Pretty Yende conferma la buona prova dell’esordio: efficace nelle agilità e nei virtuosismi, esibiti con sicurezza quasi sfrontata, ma anche nella cantabilità dei passi più lirici, dove esibisce buon portamento e pregevoli legati. Antonino Siragusa è un Baldassare dignitoso, la voce c’è, chiara e squillante, gli acuti sono raggiunti con evidente sforzo (sappiamo bene come Rossini definisse le emissioni di petto, alla Duprez...) e il risultato nel complesso è più che accettabile.  

Degli altri comprimari dirò bene di Alessandro Luciano, che si conferma, come tenore rossiniano, assai più che una promessa; e meno bene di Oleg Tsybulko, uno Zambri dalla voce piuttosto ingolata e cavernosa. Meglio di lui Dimitri Pkhaladze che non ha sfigurato nella parte del profeta Daniello, impersonata con sufficiente efficacia e voce bene impostata. Il SIb di Isabella Gaudí è uscito sufficientemente pulito e in più, rispetto alla storica interprete del ruolo di Amira (Anna Savinelli, una gran racchia, almeno stando a Rossini) la cantante spagnola vanta una presenza fisica di tutto rispetto!

Il coro di Andrea Faidutti, che Livermore veste in parte con costumi babilonesi e in parte con abiti primo-‘900 (gli spettatori del cinema dove si proietta il Ciro) ha dato come sempre buona prova di sè, nel canto ed anche nella recitazione.

Da ultimo, Jader Bignamini, al suo debutto al ROF e in pratica al suo esordio col Rossini operistico (che io sappia, in precedenza aveva diretto un paio di volte l’Ouverture del Tell e poi, di recente, con laVERDI, un’antologia di brani rossiniani). L’ormai lunga consuetudine sinfonica con l’Orchestra milanese di cui è oggi Direttore Associato (alla Xian) gli permette evidentemente di trattare anche partiture di livello relativamente modesto con la cura e l’attenzione ai minimi dettagli che si riservano normalmente a un Beethoven o a un Mahler.
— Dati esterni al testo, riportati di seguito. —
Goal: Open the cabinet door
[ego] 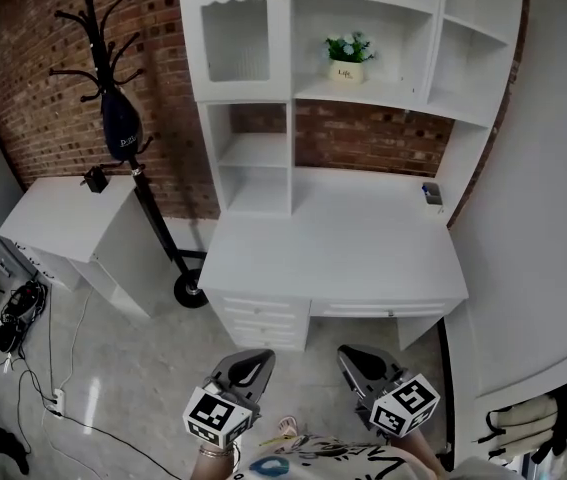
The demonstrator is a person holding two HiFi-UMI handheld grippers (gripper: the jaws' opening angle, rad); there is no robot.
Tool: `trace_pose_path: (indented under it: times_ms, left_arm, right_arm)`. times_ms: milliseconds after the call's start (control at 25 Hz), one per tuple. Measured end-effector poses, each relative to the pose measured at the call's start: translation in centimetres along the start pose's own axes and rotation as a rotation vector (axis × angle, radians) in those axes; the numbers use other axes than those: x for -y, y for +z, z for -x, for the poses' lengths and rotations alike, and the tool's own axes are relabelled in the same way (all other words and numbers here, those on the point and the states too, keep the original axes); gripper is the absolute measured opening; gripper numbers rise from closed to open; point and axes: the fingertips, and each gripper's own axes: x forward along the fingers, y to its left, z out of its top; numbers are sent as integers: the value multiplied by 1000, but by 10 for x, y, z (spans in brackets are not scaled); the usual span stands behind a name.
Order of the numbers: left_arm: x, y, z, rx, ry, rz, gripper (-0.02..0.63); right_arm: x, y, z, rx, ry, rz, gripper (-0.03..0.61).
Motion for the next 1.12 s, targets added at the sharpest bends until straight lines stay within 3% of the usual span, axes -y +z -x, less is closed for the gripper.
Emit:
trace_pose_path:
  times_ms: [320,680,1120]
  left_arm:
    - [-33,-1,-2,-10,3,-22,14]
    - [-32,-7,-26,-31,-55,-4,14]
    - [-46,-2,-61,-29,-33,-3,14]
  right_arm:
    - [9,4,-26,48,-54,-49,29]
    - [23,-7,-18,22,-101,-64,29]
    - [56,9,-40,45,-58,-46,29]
È proprio ciò che emerge da questa sua direzione, dove nulla sembra essere lasciato al caso o “tiratoviaallabellemeglio”. E l’Orchestra del Comunale bolognese (che di per sè, con Mariotti, ha fatto grandi passi avanti) ha risposto da par suo, come complesso e come singoli (corno, violino e viola in primis, ovviamente).

Ora rimane, del cartellone principale del ROF XXXVII, la quarta e ultima serie di recite, col Ciro a chiudere, sabato 20. Venerdi l’omaggio a Florez per i suoi 20 anni di ROF.